** Instructions for the task **
Everything from the top of the data below through the line with "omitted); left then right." should be duplicated exactly, and nothing past it.

** Information shown **
┏━━

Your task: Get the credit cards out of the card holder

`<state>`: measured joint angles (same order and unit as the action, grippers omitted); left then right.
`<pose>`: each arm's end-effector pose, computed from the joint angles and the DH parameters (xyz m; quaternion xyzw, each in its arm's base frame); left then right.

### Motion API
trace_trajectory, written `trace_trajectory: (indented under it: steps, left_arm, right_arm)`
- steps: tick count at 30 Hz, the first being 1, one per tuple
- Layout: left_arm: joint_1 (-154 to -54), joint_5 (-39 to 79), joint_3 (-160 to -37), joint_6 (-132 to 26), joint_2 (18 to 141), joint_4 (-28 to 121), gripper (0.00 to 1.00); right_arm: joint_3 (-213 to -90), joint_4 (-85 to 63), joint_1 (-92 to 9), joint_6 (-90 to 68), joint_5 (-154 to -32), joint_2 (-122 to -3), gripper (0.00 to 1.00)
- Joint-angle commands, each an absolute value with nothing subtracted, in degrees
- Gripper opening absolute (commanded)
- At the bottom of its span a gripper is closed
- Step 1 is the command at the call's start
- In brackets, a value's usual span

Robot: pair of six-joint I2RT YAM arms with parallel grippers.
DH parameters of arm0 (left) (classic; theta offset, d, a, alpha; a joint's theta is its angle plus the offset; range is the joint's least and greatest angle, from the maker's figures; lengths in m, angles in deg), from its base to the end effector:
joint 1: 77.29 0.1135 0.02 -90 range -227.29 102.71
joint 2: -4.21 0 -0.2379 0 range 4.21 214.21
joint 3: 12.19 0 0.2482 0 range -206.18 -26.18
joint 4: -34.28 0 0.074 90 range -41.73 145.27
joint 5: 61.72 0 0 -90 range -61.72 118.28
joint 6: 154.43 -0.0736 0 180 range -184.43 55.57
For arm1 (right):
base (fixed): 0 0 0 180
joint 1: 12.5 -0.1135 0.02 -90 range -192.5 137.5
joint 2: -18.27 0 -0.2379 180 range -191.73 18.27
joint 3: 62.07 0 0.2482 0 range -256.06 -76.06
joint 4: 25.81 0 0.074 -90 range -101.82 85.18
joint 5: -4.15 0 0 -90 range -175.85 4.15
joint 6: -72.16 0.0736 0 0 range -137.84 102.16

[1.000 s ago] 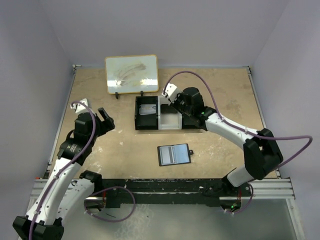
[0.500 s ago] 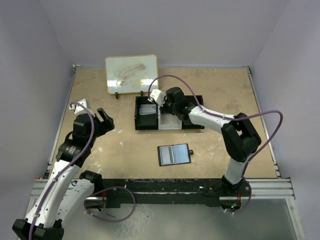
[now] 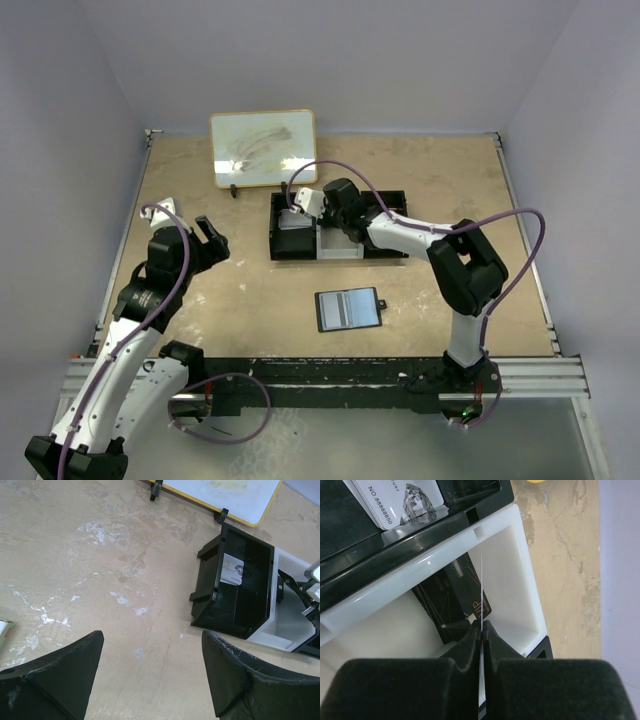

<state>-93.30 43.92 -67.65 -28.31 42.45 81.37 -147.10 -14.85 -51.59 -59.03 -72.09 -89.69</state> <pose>0.1937 -0.0349 0.2621 -0.2168 0.8323 -0.1123 0.4976 0.3547 0.2656 0.1620 -0.5217 0.7061 -0.1143 0.4649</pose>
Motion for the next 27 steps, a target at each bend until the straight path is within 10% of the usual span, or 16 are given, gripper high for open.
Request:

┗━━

** Reply to the task **
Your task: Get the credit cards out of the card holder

`<state>`: measured joint angles (same order and unit as the action, grippers omitted); left then right.

This completes the answer to the exercise.